## EXERCISE AIM:
In the entries that follow, the line with "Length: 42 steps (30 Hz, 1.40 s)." opens the range and the line with "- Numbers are" closes it; repeat that range exactly, both lines included.

[Data entries]
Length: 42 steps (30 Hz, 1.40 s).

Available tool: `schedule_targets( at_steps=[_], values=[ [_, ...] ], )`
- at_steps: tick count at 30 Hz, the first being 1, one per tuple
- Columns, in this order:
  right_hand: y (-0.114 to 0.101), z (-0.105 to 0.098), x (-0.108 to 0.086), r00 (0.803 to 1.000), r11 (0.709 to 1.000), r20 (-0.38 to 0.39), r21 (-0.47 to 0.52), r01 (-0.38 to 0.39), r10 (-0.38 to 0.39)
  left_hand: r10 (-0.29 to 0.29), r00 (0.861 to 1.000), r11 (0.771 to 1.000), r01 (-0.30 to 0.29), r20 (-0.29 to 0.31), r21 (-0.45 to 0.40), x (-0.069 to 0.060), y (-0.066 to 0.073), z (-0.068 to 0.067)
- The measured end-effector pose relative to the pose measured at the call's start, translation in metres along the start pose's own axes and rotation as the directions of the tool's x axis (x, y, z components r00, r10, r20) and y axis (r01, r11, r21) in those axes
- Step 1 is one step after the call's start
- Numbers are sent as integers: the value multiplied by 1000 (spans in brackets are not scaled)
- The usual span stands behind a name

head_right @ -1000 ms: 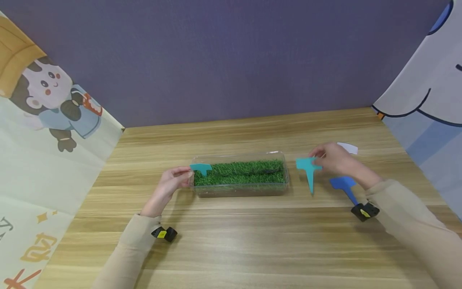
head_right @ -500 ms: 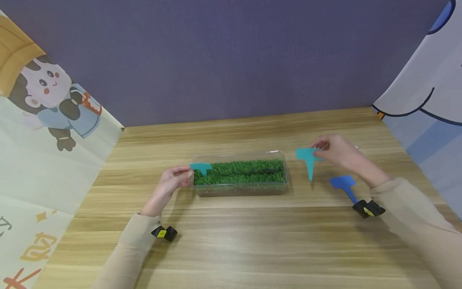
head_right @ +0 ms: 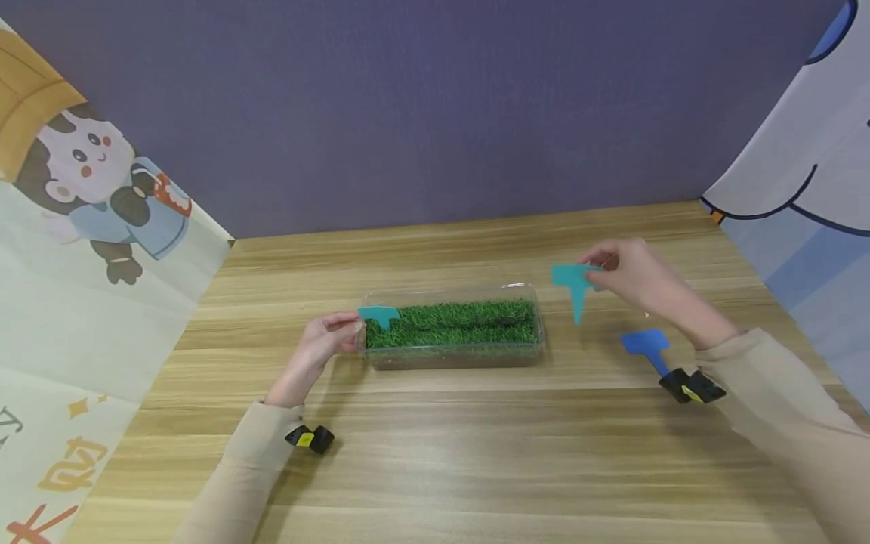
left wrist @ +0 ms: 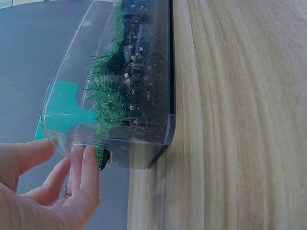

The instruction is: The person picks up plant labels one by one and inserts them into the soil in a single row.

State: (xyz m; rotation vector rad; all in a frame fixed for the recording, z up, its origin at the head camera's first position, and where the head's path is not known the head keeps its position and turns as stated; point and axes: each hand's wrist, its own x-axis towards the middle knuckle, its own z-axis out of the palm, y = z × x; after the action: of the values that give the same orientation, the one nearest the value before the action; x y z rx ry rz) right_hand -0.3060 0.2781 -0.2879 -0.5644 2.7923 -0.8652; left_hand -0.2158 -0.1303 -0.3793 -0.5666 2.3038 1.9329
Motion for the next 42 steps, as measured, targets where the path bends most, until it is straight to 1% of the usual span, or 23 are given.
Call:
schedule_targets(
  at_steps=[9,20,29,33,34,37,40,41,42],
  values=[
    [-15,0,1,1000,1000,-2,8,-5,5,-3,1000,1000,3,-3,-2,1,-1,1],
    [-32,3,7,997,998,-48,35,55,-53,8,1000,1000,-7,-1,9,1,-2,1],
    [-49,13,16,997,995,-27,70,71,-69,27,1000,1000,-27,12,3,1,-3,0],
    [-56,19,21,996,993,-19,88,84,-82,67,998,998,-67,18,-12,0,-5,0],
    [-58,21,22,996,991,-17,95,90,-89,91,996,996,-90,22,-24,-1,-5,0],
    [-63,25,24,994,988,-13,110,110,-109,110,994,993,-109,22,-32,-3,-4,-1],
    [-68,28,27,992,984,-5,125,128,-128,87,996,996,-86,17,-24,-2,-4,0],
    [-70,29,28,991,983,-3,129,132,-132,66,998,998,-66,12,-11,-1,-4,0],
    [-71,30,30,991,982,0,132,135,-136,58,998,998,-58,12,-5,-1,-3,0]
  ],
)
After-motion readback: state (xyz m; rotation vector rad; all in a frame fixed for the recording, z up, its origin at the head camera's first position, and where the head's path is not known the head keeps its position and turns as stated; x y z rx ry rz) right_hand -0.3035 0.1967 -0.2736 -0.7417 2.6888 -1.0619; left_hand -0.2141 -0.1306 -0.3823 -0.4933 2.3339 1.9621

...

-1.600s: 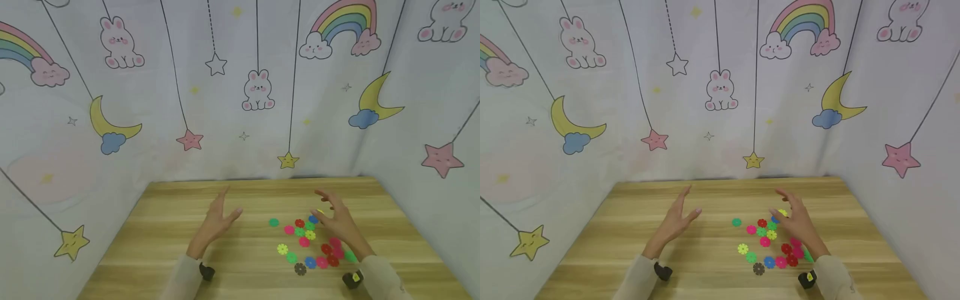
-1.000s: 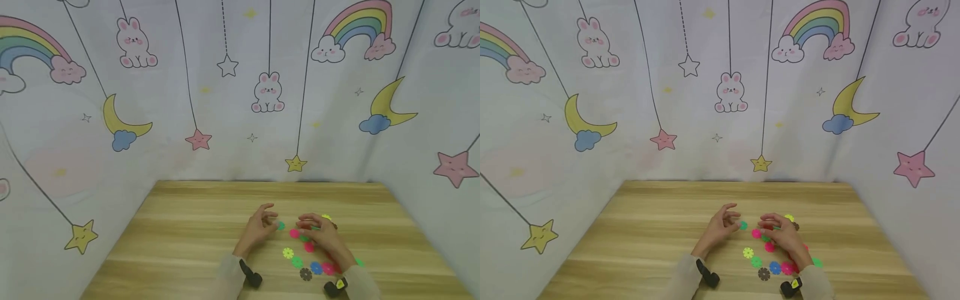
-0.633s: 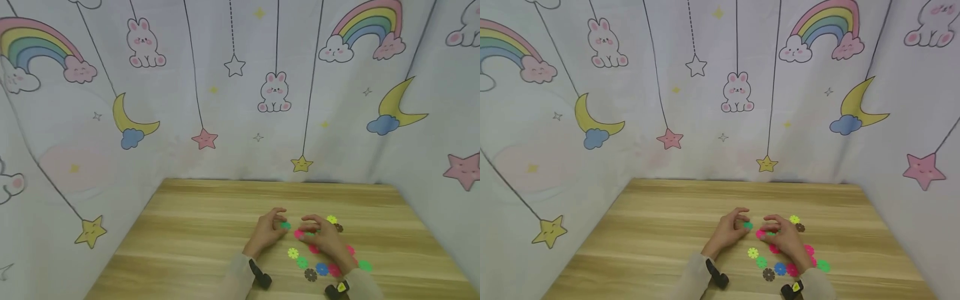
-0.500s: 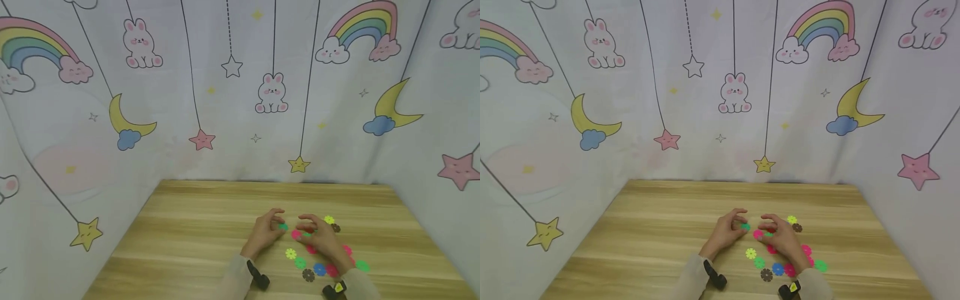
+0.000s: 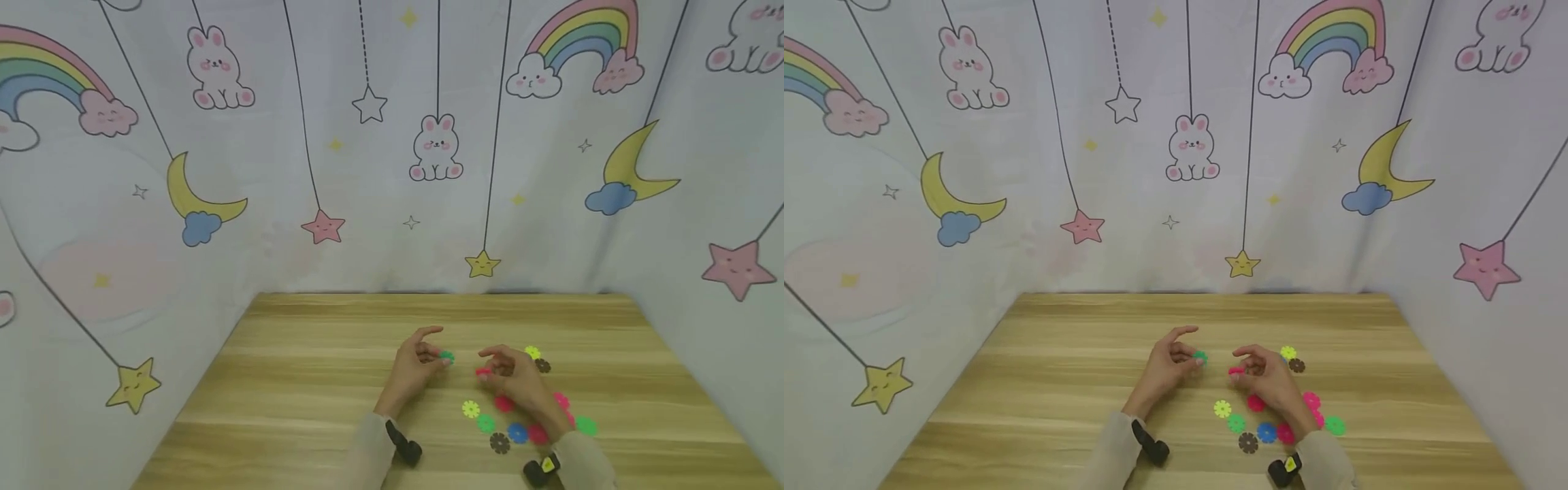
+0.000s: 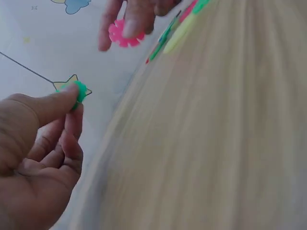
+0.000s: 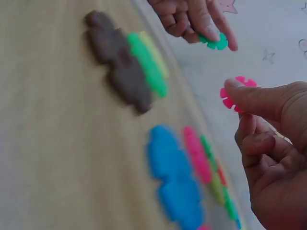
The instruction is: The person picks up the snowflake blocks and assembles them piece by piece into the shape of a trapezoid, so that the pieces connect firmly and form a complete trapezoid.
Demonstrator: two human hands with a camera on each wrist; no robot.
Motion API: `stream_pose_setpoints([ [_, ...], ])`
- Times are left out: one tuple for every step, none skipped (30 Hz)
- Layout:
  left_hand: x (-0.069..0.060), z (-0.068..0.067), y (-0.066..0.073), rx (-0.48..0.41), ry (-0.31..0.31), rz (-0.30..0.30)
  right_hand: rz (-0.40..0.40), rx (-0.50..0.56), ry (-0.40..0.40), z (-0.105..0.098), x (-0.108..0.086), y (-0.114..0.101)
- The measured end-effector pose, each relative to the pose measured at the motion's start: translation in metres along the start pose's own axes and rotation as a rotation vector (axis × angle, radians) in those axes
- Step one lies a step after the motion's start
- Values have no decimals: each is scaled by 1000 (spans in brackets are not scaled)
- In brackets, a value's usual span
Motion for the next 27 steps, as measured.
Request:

## WORKED SOLUTION:
Length: 42 steps (30 Hz, 1.40 s).

Available tool: `schedule_targets( at_steps=[_], values=[ [_, ...] ], )`
- at_steps: tick count at 30 Hz, the first being 1, one per tuple
- Columns, in this order:
  right_hand: y (-0.114 to 0.101), z (-0.105 to 0.098), x (-0.108 to 0.086), r00 (0.803 to 1.000), r11 (0.709 to 1.000), r20 (-0.38 to 0.39), r21 (-0.47 to 0.52), r01 (-0.38 to 0.39), r10 (-0.38 to 0.39)
  left_hand: r10 (-0.29 to 0.29), r00 (0.861 to 1.000), r11 (0.771 to 1.000), r01 (-0.30 to 0.29), r20 (-0.29 to 0.31), r21 (-0.45 to 0.40), x (-0.069 to 0.060), y (-0.066 to 0.073), z (-0.068 to 0.067)
- The measured end-effector pose relative to the pose measured at the call's start, translation in metres along the start pose's own axes and rotation as the directions of the tool's x axis (x, y, z components r00, r10, r20) and y axis (r01, r11, r21) in those axes
- Step 1 is one step after the call's start
- Numbers are sent as integers: the value multiplied by 1000 (spans in brackets are not scaled)

The exercise is complete as it stands.